Graduate School of Science, Technology and Innovation, Kobe University, 1-1 Rokkodaicho, Nada-ku, Kobe, Hyogo, 657-8501, Japan.
RIKEN Center for Sustainable Resource Science, 1-7-22 Suehiro-cho, Tsurumi-ku, Yokohama, Kanagawa, 230-0045, Japan.
Appl Microbiol Biotechnol. 2019 Feb;103(3):1243-1254. doi: 10.1007/s00253-018-9493-4. Epub 2018 Nov 17.
Glutathione has diverse physiological functions, and therefore, the demand for it has increased recently. Currently, industrial mass production of glutathione is performed from D-glucose via fermentation by the budding yeast Saccharomyces cerevisiae. However, use of D-glucose often competes with demands for various other industries, leading to high production costs. To affordably produce glutathione, we aimed to produce high amounts of glutathione from D-glucose and D-xylose, which are the main constituents of lignocellulosic biomass pre-treated with acids. Genetically engineered S. cerevisiae strains that can produce high amounts of glutathione and assimilate D-xylose were constructed and cultured in media containing D-xylose. Among these recombinant strains, a S. cerevisiae GCI (XR/XDH/XK) strain over-expressing γ-glutamylcysteine synthetase, glutathione synthetase, D-xylose reductase, xylitol dehydrogenase, and xylulokinase genes successfully consumed D-xylose in the medium and produced the highest amount of glutathione. When strains were grown in media containing D-glucose and D-xylose, the GCI (XR/XDH/XK) strain showed 4.6-fold higher volumetric glutathione production (mg/L-broth), 2.2-fold higher glutathione content (%), and 2.1-fold higher cell growth (g-cell/L-broth) than the vector control strain of YPH499 (Vector). Furthermore, when recombinant S. cerevisiae strains were grown in medium containing fermentation inhibitory materials, the GCI (XR/XDH/XK) strain produced 5.8- and higher volumetric glutathione, 2.6-fold higher intracellular glutathione, and 2.9-fold higher cell growth than the vector control YPH499 (Vector) strain.

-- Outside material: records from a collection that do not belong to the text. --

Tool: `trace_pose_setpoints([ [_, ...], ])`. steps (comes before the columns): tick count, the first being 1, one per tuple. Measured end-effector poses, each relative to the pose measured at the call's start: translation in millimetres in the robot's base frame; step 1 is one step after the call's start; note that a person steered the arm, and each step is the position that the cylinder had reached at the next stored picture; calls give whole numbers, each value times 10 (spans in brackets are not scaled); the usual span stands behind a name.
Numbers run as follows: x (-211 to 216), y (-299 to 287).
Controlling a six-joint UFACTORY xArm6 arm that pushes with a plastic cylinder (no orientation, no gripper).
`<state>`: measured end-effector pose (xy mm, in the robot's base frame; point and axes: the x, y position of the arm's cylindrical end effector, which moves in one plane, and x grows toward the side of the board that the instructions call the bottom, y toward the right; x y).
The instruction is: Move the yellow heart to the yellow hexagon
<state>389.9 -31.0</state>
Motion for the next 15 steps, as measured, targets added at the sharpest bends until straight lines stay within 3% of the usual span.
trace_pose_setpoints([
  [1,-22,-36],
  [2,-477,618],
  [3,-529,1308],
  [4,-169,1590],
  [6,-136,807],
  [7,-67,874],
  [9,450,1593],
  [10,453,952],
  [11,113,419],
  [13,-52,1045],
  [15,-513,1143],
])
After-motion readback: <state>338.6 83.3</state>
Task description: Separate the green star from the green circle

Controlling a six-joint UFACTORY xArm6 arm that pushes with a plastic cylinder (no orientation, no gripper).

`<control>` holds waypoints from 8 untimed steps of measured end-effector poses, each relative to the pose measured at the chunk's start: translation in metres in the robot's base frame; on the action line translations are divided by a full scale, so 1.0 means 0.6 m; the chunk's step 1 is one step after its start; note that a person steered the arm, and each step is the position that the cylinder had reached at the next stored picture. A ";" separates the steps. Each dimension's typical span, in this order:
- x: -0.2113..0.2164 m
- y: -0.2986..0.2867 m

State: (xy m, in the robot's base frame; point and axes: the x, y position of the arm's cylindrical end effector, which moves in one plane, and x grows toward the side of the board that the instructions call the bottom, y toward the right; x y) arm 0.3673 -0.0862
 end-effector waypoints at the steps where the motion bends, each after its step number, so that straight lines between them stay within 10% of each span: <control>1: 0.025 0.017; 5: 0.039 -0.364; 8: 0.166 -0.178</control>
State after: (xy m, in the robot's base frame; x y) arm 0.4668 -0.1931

The gradual sugar consumption by recombinant S. cerevisiae strains in medium containing D-glucose and D-xylose leads to high yields of glutathione. These results indicate the potential for glutathione production from lignocellulosic materials.
谷胱甘肽具有多种生理功能,因此最近对其的需求有所增加。目前,工业上大规模生产谷胱甘肽是通过芽殖酵母酿酒酵母从 D-葡萄糖经发酵获得的。然而,D-葡萄糖的使用常常与其他各种行业的需求竞争,导致生产成本高。为了经济地生产谷胱甘肽,我们旨在从经酸预处理的木质纤维素生物质的主要成分 D-葡萄糖和 D-木糖中生产大量的谷胱甘肽。构建并在含有 D-木糖的培养基中培养能够大量生产谷胱甘肽并同化 D-木糖的基因工程酿酒酵母菌株。在这些重组菌株中,一株过表达 γ-谷氨酰半胱氨酸合成酶、谷胱甘肽合成酶、D-木糖还原酶、木糖醇脱氢酶和木酮糖激酶基因的酿酒酵母 GCI(XR/XDH/XK)菌株成功地消耗了培养基中的 D-木糖并产生了最高量的谷胱甘肽。当菌株在含有 D-葡萄糖和 D-木糖的培养基中生长时,GCI(XR/XDH/XK)菌株的比体积谷胱甘肽产量(mg/L-发酵液)、谷胱甘肽含量(%)和细胞生长(g-细胞/L-发酵液)分别比 YPH499(载体)对照菌株高 4.6 倍、2.2 倍和 2.1 倍。此外,当重组酿酒酵母菌株在含有发酵抑制剂的培养基中生长时,GCI(XR/XDH/XK)菌株的比体积谷胱甘肽产量、细胞内谷胱甘肽含量和细胞生长分别比 YPH499(载体)对照菌株高 5.8 倍、2.6 倍和 2.9 倍。重组酿酒酵母菌株在含有 D-葡萄糖和 D-木糖的培养基中逐渐消耗糖,导致谷胱甘肽产量高。这些结果表明从木质纤维素材料生产谷胱甘肽的潜力。